- C'est ça, l'Alsace ? fait Marroi.
- Qu'est-ce que c'est ça ? demande Olivier.
- Ça quoi ?
- Cette ville ?
- Verdun, fait Doche.
- L'abattoir, dit Marroi.
Ce qui me dégoûte dans la guerre, c’est son imbécillité. J’aime la vie. Je n’aime même que la vie. C’est beaucoup, mais je comprends qu’on la sacrifie à une cause juste et belle. J’ai soigné des maladies contagieuses et mortelles sans jamais ménager mon don total. À la guerre j’ai peur, j’ai toujours peur, je tremble, je fais dans ma culotte. Parce que c’est bête, parce que c’est inutile. Inutile pour moi. Inutile pour le camarade qui est avec moi sur la ligne de tirailleurs. Inutile pour le camarade en face. Inutile pour le camarade qui est à côté du camarade en face dans la ligne de tirailleurs qui s’avance vers moi.

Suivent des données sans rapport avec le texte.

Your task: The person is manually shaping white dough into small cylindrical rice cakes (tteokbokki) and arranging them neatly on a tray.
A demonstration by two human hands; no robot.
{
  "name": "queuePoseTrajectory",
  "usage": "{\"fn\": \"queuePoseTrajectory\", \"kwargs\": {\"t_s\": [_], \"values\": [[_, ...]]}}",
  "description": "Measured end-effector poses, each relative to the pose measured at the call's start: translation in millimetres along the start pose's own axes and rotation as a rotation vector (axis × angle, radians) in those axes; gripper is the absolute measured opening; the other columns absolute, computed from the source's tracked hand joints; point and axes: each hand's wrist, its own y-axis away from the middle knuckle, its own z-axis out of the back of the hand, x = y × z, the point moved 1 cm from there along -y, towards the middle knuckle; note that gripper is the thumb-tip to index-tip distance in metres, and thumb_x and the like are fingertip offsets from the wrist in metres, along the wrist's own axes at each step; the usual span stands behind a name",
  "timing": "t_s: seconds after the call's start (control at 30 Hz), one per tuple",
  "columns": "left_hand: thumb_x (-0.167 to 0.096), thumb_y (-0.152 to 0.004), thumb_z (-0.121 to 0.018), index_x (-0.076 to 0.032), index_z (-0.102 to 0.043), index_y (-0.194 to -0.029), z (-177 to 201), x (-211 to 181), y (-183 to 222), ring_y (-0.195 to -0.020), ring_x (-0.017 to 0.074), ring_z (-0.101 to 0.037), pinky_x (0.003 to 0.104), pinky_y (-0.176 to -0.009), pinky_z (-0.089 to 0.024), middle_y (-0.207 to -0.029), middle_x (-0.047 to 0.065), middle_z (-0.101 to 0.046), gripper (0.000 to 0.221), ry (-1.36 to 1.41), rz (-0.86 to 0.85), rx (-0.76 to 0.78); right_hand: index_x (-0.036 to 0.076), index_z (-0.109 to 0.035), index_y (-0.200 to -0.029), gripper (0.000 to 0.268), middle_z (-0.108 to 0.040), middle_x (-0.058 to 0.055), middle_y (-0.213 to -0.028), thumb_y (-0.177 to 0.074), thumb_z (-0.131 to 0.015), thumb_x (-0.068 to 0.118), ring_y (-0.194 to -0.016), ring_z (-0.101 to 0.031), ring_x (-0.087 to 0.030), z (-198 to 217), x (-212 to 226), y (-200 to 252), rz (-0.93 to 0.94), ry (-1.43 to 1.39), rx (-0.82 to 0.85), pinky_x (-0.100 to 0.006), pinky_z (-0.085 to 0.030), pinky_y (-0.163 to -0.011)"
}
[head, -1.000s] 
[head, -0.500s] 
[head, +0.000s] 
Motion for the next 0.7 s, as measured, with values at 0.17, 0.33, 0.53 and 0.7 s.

[...] la mort est la chose la plus solitaire du monde.
On voit la ville, l'ombre plutôt, parce qu'on trébuche dans des blocs de nuit.
Une pastèque de feu tombe là-bas, éclate sur des toits, éclabousse tout de son jus rouge.
Un obus écorche le ciel. Le cri de l'air. Le champ à gauche s'éveille comme une eau et jette une vague de terre.